▶ [Task statement]: Starting at the line that contains "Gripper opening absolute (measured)" and ending at the line that contains "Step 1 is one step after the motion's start", the lines below are to be given again exactly, with nothing added.

▶ [Collected material]:
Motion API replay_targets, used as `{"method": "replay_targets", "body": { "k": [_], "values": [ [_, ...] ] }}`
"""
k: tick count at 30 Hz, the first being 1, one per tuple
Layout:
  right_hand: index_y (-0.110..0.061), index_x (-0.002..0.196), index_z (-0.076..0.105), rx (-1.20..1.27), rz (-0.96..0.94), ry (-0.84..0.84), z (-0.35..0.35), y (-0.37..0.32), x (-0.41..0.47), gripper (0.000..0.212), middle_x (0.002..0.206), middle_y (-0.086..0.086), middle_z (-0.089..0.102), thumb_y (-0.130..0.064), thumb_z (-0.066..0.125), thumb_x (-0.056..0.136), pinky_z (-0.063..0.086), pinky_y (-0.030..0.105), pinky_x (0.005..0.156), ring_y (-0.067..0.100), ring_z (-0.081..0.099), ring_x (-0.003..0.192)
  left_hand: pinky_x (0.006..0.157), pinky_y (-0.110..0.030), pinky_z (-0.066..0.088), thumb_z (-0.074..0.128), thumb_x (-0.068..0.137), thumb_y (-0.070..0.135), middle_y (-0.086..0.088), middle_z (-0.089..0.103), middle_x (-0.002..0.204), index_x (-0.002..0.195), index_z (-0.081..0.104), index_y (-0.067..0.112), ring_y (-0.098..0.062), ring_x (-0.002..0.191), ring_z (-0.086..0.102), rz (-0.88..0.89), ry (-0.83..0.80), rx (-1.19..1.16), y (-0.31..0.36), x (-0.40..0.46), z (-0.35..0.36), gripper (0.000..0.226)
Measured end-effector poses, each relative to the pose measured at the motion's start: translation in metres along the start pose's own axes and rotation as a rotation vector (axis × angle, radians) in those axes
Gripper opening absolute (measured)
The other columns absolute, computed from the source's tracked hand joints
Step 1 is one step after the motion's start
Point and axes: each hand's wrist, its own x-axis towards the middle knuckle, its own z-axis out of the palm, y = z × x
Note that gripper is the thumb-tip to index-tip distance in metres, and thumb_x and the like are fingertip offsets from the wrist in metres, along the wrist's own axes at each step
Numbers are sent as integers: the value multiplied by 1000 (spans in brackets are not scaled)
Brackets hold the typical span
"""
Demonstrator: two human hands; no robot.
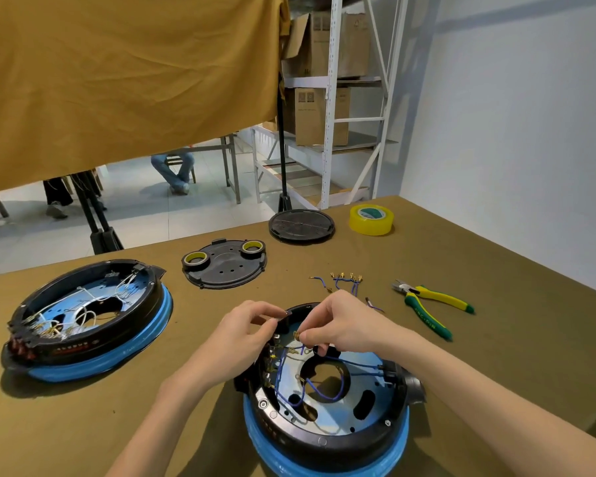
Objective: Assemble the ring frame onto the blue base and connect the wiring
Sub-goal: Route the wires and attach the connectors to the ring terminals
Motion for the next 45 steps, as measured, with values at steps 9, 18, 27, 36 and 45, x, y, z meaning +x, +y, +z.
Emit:
{"method": "replay_targets", "body": {
  "k": [9,18,27,36,45],
  "values": [
    [-24,75,78,-207,43,29,18,-6,27,13,63,-9,70,-19,77,87,47,21,56,-3,56,45,83,-30,61,67,98,25,7,73,103,107,70,36,-3,91,70,-104,40,-148,-10,3,-1,14],
    [-21,76,80,-119,88,-10,21,-4,36,14,65,-6,72,-16,76,89,50,21,58,3,57,51,63,-9,45,69,94,45,23,71,86,92,72,41,12,80,64,-176,78,53,-13,3,-2,6],
    [-19,84,81,-111,59,-26,21,-2,39,8,74,-2,75,-19,77,90,56,26,69,9,67,70,59,-13,49,77,85,51,17,74,73,84,80,33,7,73,67,-236,149,80,-12,1,-4,19],
    [-14,93,82,-122,35,15,26,1,39,7,77,-3,75,-19,78,91,52,25,68,6,64,66,66,-30,62,80,84,49,16,74,70,82,82,32,1,72,70,-234,236,115,-8,-3,1,17],
    [-14,90,82,-138,44,-24,24,-3,43,5,70,-4,73,-16,77,90,49,22,63,4,62,60,68,-36,63,79,86,47,12,75,72,86,83,30,-2,73,70,-236,227,114,-5,-5,0,17]
  ]
}}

▶ [Reply to the task]:
Gripper opening absolute (measured)
The other columns absolute, computed from the source's tracked hand joints
Step 1 is one step after the motion's start

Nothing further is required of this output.